Iran says it is willing to hold nuclear talks, but not ‘under pressure and intimidation’
Iran says it is willing to hold nuclear talks, but will not negotiate “under pressure and intimidation” as International Atomic Energy Agency chief Rafael Grossi met Iran’s top diplomat.
The crunch nuclear talks in Tehran are taking place weeks before US President-elect Donald Trump takes office.
During his first term in the White House from 2017 to 2021, Trump was the architect of a “maximum pressure” policy that reimposed sweeping US economic sanctions that had been lifted under a 2015 nuclear deal.
Grossi, who arrived in Tehran late yesterday, is expected “to negotiate with the country’s top nuclear and political officials,” Iran’s official IRNA news agency reports.
Grossi described his meeting with Foreign Minister Abbas Araghchi as “indispensable” in a post on X. Araghchi was Iran’s chief negotiator in the talks that led to the 2015 deal.
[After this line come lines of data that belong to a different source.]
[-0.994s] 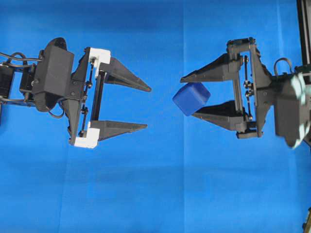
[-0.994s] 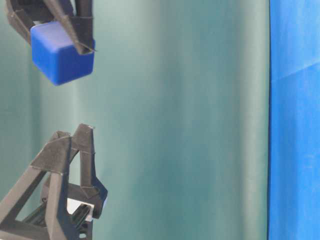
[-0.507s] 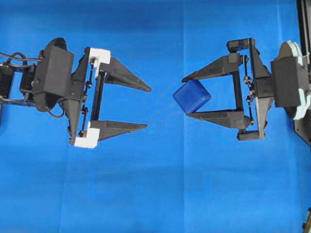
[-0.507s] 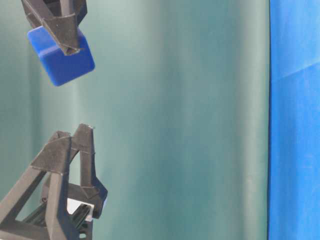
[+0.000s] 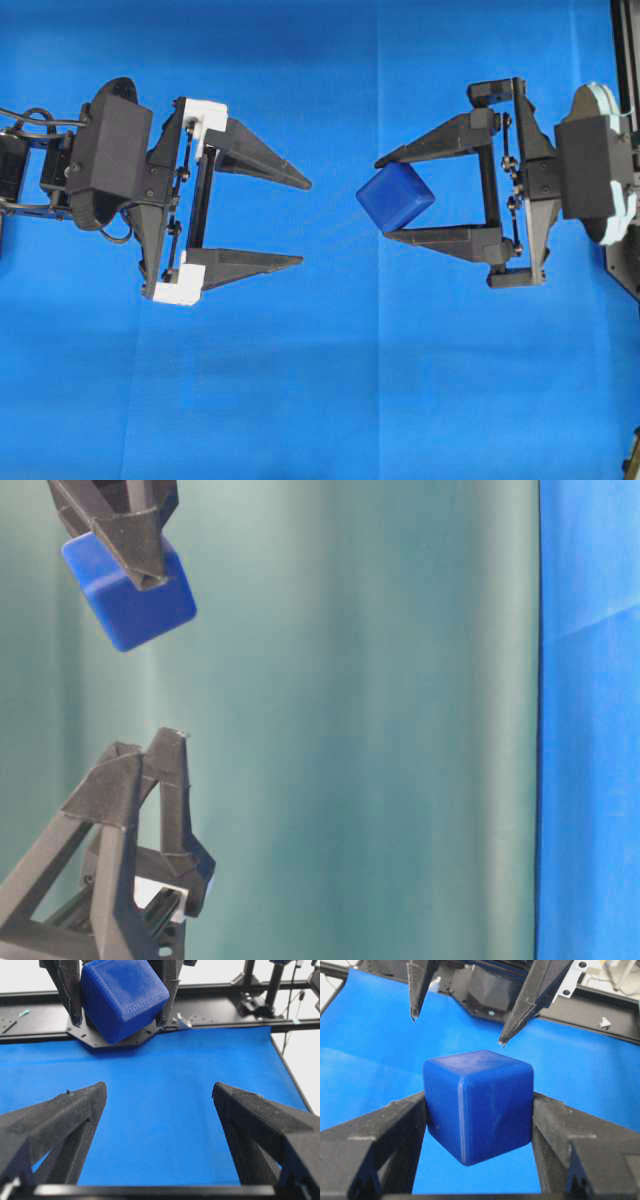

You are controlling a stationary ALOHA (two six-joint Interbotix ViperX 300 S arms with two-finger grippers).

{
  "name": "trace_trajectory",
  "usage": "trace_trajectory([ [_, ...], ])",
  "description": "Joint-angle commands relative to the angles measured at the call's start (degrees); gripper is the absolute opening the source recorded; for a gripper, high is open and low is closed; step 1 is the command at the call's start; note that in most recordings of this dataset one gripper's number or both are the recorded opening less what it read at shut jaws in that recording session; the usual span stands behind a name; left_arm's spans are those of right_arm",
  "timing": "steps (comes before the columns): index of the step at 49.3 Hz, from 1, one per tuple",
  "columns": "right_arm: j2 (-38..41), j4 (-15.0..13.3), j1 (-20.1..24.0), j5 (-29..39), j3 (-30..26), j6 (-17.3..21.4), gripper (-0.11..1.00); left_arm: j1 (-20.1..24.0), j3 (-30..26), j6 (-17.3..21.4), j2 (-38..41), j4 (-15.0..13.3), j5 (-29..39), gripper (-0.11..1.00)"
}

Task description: Handover the blue block to the right arm after grasping it with the left arm, then place it in the designated position.

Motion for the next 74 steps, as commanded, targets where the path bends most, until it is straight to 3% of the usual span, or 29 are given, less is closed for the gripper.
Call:
trace_trajectory([
  [1, -0.70, 0.18, 0.18, -0.18, -0.62, 0.09, 0.52, -0.09, -0.79, 0.00, -1.14, -0.09, -0.26, 0.91],
  [60, -0.70, 0.18, 0.18, 0.97, -0.70, 0.26, 0.52, -0.09, -0.97, 0.00, -1.14, -0.09, -0.35, 0.91],
  [74, -0.70, 0.79, 1.41, 6.06, -0.53, 0.88, 0.52, -0.09, -0.88, 0.00, -1.14, -0.09, -0.26, 0.91],
])
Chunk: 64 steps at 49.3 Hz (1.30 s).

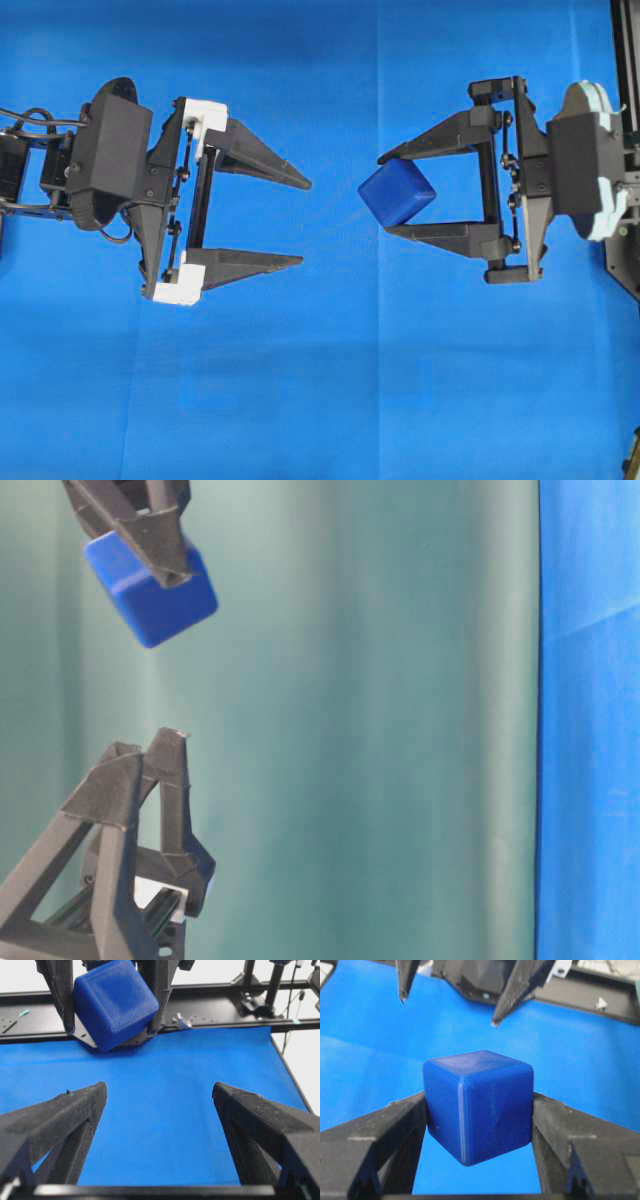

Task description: Handover the blue block to the right arm after grasping it with the left arm, then place it in the designated position.

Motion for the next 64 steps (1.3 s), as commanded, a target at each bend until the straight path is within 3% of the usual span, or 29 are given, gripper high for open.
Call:
trace_trajectory([
  [1, -0.70, 0.26, 1.14, 2.46, -0.62, 0.35, 0.52, -0.09, -0.88, 0.00, -1.14, -0.09, -0.35, 0.91],
  [13, -0.70, 1.14, 4.31, 13.89, -0.53, 2.90, 0.52, -0.09, -0.88, 0.09, -1.14, -0.09, -0.35, 0.91],
  [22, -0.79, 1.14, 5.80, 17.14, -0.44, 3.34, 0.52, 0.00, -0.88, 0.00, -1.14, -0.09, -0.53, 0.91],
  [49, -1.23, 1.14, 5.89, 16.61, 0.09, 3.25, 0.52, -0.09, -0.88, 0.00, -1.14, -0.09, -0.62, 0.91],
  [64, 1.32, 1.14, 5.54, 9.58, 2.55, 4.66, 0.52, -0.09, -0.97, 0.00, -1.14, -0.09, -0.62, 0.91],
])
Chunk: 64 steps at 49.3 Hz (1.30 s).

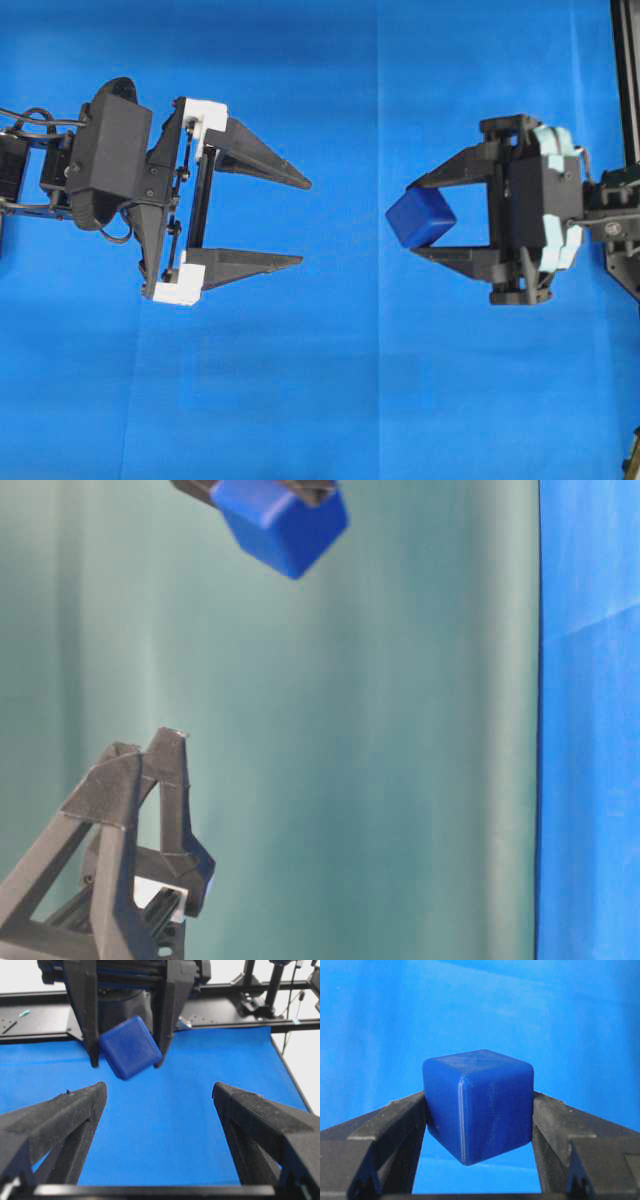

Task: Handover the blue block to the right arm after grasping it with the left arm, then place it in the designated position.
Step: 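Lower the cube with the right gripper toward the table center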

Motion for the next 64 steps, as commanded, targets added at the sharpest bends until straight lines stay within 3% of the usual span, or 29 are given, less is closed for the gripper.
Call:
trace_trajectory([
  [1, 0.70, 0.09, -0.26, -2.81, -0.09, 0.70, 0.52, -0.09, -0.97, -0.09, -1.23, -0.09, -0.53, 0.91],
  [15, 7.65, 0.09, -2.20, -11.25, 0.62, 3.25, 0.52, -0.09, -0.97, -0.09, -1.23, -0.09, -0.53, 0.91],
  [39, 26.89, 0.79, -4.48, -29.53, 0.09, 5.98, 0.52, -0.09, -0.70, -0.18, -1.32, -0.09, -0.53, 0.91],
  [64, 39.11, 3.69, -6.06, -36.56, -2.46, 5.98, 0.52, -0.09, -0.62, -0.26, -1.41, -0.09, -0.53, 0.91],
])
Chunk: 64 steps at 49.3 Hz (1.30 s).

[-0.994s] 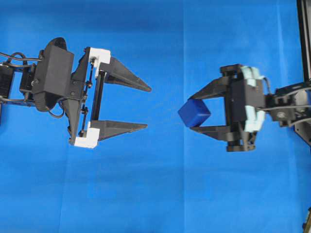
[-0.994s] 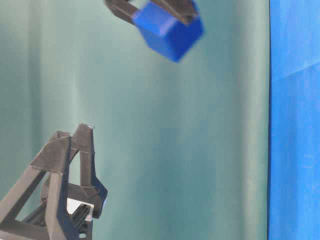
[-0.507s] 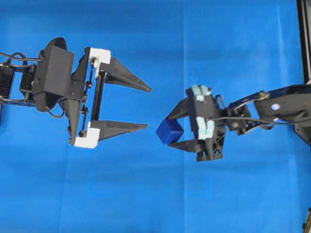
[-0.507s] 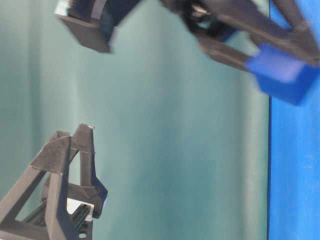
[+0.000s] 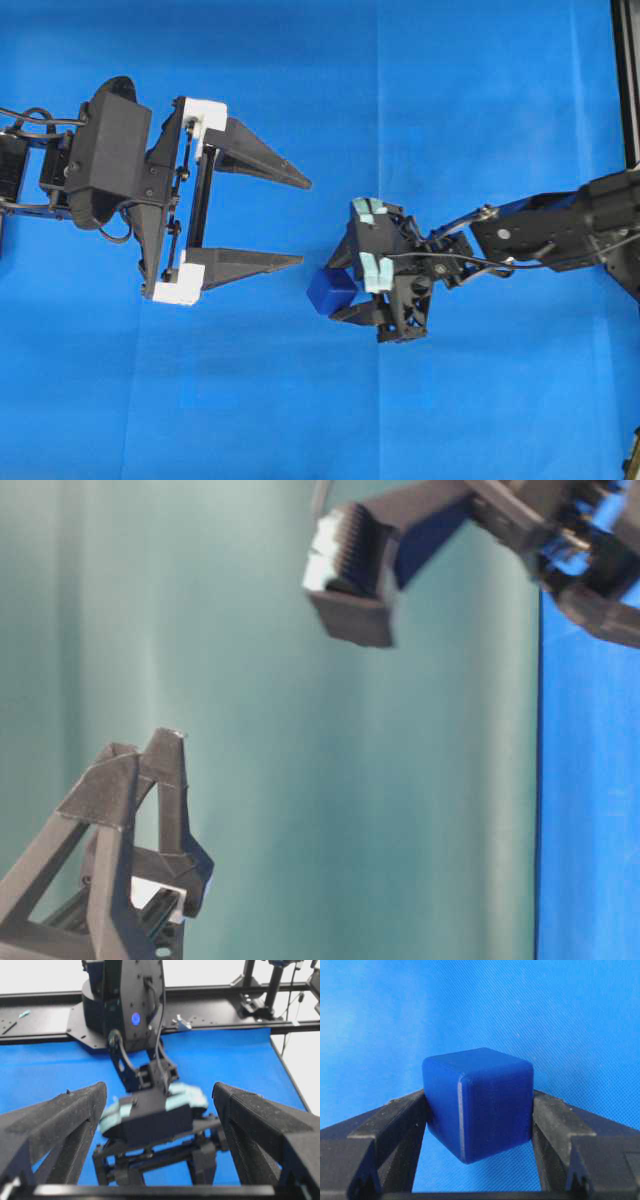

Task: Handover the blue block to the right arm after grasping it with the left arm, then place it in the designated position.
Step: 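Lower the cube with the right gripper toward the table center, then open the right gripper to release the cube and lift away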

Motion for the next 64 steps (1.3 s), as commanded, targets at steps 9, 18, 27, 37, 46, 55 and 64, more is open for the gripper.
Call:
trace_trajectory([
  [9, 0.62, 0.35, -0.62, -0.79, -1.76, -0.35, 0.52, -0.09, -0.62, -0.09, -1.23, -0.09, -0.53, 0.91],
  [18, 0.53, 0.26, -0.62, -0.88, -1.49, -0.53, 0.52, 0.00, -0.62, 0.00, -1.23, -0.09, -0.53, 0.91],
  [27, 0.53, 0.18, -0.35, -0.88, -1.49, -0.44, 0.52, 0.00, -0.70, 0.00, -1.23, -0.09, -0.53, 0.91],
  [37, 0.62, 0.18, -0.44, -0.88, -1.67, -0.53, 0.53, 0.00, -0.70, 0.09, -1.23, -0.09, -0.53, 0.91],
  [46, 0.53, 0.26, -0.44, -0.62, -2.11, -0.44, 0.54, 0.00, -0.62, 0.09, -1.23, -0.09, -0.53, 0.91],
  [55, 0.53, 0.35, -0.44, 0.35, -2.37, -0.44, 0.92, -0.09, -0.62, 0.00, -1.23, -0.09, -0.53, 0.91],
  [64, -0.09, 0.26, -0.35, 1.32, -2.81, -0.44, 0.86, 0.00, -0.70, 0.00, -1.23, -0.09, -0.53, 0.91],
])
For his part, Araghchi said the meeting was “important & straightforward” and renewed Iran’s commitment to the nuclear Non-Proliferation Treaty (NPT).
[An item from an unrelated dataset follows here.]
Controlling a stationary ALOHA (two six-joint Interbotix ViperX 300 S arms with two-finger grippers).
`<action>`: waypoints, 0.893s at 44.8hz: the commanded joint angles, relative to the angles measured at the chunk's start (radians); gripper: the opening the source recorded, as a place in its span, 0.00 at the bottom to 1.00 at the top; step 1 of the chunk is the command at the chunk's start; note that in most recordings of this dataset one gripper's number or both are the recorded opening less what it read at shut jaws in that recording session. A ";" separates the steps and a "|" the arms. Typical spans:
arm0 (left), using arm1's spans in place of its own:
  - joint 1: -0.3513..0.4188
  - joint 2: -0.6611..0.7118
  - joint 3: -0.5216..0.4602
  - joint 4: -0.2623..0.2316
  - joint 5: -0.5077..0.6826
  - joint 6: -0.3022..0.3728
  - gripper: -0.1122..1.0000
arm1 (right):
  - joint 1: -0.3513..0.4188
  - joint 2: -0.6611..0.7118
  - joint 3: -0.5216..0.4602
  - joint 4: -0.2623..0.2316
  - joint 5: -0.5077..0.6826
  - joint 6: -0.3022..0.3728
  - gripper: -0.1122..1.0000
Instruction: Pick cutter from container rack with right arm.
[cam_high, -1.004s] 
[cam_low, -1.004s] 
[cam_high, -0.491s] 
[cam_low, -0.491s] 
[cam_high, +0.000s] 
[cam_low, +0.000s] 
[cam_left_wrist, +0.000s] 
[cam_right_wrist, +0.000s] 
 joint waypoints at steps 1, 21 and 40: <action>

“We agreed to proceed with courage and good will. Iran has never left the negotiation table on its peaceful nuclear program,” he says in his post.
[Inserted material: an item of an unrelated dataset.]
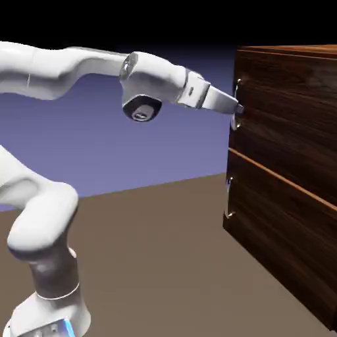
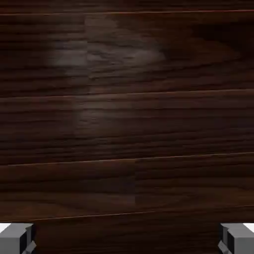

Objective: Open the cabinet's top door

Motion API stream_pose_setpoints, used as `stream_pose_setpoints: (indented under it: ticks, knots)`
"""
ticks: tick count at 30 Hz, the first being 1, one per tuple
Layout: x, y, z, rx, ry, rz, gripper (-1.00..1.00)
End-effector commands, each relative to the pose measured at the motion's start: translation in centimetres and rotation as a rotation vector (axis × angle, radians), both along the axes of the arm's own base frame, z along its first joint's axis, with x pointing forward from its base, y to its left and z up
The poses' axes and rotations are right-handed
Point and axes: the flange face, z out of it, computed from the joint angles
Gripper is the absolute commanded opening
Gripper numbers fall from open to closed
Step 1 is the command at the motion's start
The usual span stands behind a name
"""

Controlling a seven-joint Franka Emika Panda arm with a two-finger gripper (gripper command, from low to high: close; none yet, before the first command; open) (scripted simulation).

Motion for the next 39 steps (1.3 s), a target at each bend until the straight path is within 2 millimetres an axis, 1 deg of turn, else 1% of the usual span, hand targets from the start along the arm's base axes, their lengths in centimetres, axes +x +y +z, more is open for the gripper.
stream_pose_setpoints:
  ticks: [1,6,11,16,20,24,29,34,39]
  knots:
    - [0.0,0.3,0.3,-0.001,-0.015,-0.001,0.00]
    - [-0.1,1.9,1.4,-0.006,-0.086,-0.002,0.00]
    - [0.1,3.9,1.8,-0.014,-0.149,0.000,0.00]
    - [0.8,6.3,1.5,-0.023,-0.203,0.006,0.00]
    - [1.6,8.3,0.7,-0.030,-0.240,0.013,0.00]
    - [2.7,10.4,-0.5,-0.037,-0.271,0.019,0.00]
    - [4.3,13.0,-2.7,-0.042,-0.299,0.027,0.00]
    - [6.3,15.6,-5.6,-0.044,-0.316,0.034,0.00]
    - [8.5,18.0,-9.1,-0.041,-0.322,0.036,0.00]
Araghchi said Iran was “willing to negotiate” based on the “national interest” and “inalienable rights,” but was not “ready to negotiate under pressure and intimidation.”
Grossi also met the head of Iran’s Atomic Energy Organization, Mohammad Eslami, the Tasnim news agency reports.
Later, the IAEA chief is expected to meet President Masoud Pezeshkian.